- [Your task]
An exact reproduction of the data below is the required answer.

- [Dataset section]
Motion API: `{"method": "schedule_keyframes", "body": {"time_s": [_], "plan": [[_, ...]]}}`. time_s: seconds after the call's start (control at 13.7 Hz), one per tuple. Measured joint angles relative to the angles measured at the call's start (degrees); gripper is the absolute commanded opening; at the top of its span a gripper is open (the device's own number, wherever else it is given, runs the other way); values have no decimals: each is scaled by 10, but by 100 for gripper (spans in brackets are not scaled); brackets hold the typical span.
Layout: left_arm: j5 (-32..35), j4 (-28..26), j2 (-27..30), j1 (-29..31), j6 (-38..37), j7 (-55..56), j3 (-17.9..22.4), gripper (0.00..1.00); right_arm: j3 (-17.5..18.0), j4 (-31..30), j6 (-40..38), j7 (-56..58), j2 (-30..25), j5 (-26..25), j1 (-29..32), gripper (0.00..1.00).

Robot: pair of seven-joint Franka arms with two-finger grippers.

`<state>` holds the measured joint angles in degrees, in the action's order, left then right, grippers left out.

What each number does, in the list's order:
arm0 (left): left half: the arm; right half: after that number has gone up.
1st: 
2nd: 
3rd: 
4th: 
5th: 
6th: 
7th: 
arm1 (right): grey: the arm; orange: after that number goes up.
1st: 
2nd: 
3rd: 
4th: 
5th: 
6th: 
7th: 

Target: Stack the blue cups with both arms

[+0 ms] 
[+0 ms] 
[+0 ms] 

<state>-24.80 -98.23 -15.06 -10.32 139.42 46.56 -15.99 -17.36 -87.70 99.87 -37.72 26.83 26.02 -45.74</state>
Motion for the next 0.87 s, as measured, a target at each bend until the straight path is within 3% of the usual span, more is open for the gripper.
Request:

- [Answer to the exercise]
Motion API: `{"method": "schedule_keyframes", "body": {"time_s": [_], "plan": [[_, ...]]}}`. time_s: seconds after the call's start (control at 13.7 Hz), one per tuple. Measured joint angles relative to the angles measured at the call's start (degrees); gripper is the absolute commanded opening; at the top of its span a gripper is open (the device's own number, wherever else it is given, runs the other way); values have no decimals: each is scaled by 10, but by 100 for gripper (spans in brackets are not scaled); brackets hold the typical span.
Layout: left_arm: j5 (-32..35), j4 (-28..26), j2 (-27..30), j1 (-29..31), j6 (-38..37), j7 (-55..56), j3 (-17.9..22.4), gripper (0.00..1.00); right_arm: j3 (-17.5..18.0), j4 (-31..30), j6 (-40..38), j7 (-56..58), j2 (-30..25), j5 (-26..25), j1 (-29..32), gripper (0.00..1.00).

Robot: pair of seven-joint Franka arms with two-finger grippers.

`<state>` holds the measured joint angles in degrees, in the action's order, left then right, grippers left out.

What each number does, in the list's order:
arm0 (left): left half: the arm; right half: after that number has gone up.
1st: 
2nd: 
3rd: 
4th: 
5th: 
6th: 
7th: 
arm1 (right): grey: the arm; orange: after that number goes up.
1st: 
2nd: 
3rd: 
4th: 
5th: 
6th: 
7th: 

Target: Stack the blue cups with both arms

[+0 ms] 
[+0 ms] 
[+0 ms] 

<state>-24.80 -98.23 -15.06 -10.32 139.42 46.56 -15.99 -17.36 -87.70 99.87 -37.72 26.83 26.02 -45.74</state>
Motion for the next 0.87 s, as measured, a target at each bend until the straight path is within 3% of the usual span, more is open for the gripper.
Request:

This completes the required output.